Only the lines from the one containing "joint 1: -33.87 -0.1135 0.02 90" through the one containing "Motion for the" should be printed, exactly as they appear below, with both ends included.

[Stored data]
◆ ◆ ◆ ◆ ◆ ◆ ◆

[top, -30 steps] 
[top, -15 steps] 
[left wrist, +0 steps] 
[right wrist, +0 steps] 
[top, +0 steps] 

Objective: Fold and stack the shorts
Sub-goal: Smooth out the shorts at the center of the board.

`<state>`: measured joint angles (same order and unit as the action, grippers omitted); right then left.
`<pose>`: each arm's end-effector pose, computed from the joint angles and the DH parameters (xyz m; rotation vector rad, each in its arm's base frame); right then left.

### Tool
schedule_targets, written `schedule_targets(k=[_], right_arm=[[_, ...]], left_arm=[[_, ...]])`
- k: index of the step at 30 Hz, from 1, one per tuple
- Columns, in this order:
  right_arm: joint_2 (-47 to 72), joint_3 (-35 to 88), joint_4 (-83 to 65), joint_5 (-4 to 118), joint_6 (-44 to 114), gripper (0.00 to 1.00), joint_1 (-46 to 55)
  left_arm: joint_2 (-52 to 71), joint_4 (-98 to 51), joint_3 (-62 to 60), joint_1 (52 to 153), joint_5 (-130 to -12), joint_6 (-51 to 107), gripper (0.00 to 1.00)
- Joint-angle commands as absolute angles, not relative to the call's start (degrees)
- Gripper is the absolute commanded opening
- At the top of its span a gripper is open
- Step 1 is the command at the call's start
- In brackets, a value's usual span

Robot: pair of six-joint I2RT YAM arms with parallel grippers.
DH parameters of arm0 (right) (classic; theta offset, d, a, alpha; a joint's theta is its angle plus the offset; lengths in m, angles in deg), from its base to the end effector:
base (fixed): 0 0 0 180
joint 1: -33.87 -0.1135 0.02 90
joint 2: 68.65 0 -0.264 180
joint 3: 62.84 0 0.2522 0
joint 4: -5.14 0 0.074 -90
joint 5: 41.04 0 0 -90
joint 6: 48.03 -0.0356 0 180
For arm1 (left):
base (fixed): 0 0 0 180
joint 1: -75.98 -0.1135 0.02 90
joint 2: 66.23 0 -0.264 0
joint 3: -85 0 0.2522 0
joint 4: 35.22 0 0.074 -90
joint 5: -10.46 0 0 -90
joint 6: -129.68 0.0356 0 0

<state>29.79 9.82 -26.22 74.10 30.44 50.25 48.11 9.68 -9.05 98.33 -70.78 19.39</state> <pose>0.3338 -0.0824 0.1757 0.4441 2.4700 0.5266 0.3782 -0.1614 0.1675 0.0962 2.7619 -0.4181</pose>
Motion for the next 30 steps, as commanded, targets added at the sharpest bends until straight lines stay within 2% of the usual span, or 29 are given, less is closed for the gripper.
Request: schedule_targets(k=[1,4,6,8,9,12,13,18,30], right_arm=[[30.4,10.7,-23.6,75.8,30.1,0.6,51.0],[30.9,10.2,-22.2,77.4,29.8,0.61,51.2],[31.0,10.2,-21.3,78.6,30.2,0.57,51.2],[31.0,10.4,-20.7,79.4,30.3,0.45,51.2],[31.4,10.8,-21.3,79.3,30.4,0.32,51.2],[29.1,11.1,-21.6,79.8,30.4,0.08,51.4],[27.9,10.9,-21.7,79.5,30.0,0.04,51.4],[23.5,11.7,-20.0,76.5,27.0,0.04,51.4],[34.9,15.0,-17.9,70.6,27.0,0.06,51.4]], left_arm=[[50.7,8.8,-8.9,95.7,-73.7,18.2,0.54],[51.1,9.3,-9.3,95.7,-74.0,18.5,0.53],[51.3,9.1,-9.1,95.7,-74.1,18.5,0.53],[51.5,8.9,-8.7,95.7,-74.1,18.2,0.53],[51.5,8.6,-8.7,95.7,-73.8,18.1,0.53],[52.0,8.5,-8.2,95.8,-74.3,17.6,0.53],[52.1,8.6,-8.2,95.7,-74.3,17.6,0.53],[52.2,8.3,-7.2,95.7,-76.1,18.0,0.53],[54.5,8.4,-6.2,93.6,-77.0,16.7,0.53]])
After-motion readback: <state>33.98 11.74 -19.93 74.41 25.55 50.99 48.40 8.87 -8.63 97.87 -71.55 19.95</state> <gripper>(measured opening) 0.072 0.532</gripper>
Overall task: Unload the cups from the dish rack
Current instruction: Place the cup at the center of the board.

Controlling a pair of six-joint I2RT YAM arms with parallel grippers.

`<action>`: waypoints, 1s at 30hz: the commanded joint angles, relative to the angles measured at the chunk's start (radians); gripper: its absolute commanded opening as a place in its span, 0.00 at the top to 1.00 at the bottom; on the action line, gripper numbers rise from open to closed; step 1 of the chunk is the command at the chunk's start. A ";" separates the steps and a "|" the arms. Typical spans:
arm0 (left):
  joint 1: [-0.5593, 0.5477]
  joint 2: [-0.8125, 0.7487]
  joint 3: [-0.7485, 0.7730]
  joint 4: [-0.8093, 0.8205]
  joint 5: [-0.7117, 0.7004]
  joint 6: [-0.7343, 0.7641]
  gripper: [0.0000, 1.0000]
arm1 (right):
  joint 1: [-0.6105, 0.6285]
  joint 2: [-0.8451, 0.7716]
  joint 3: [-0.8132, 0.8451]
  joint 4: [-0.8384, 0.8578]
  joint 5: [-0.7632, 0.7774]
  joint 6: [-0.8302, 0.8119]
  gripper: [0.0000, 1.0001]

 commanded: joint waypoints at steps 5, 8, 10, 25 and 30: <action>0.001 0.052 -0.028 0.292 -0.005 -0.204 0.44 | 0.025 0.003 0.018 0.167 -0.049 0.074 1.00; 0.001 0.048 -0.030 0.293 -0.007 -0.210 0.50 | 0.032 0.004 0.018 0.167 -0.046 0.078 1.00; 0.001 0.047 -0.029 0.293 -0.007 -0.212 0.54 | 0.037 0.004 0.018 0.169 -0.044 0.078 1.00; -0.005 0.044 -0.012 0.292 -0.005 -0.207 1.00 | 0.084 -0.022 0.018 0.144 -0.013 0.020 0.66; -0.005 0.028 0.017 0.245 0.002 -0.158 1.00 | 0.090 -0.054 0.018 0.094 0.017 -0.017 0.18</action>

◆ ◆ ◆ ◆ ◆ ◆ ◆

Response area:
joint 1: -33.87 -0.1135 0.02 90
joint 2: 68.65 0 -0.264 180
joint 3: 62.84 0 0.2522 0
joint 4: -5.14 0 0.074 -90
joint 5: 41.04 0 0 -90
joint 6: 48.03 -0.0356 0 180
For arm1 (left):
base (fixed): 0 0 0 180
joint 1: -75.98 -0.1135 0.02 90
joint 2: 66.23 0 -0.264 0
joint 3: -85 0 0.2522 0
joint 4: 35.22 0 0.074 -90
joint 5: -10.46 0 0 -90
joint 6: -129.68 0.0356 0 0

<state>29.79 9.82 -26.22 74.10 30.44 50.25 48.11 9.68 -9.05 98.33 -70.78 19.39</state> <pose>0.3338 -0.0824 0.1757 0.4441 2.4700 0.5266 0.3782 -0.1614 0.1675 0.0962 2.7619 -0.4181</pose>
Motion for the next 30 steps, as commanded, targets added at the sharpest bends until straight lines stay within 2% of the usual span, or 29 are given, less is closed for the gripper.

This output is now finished.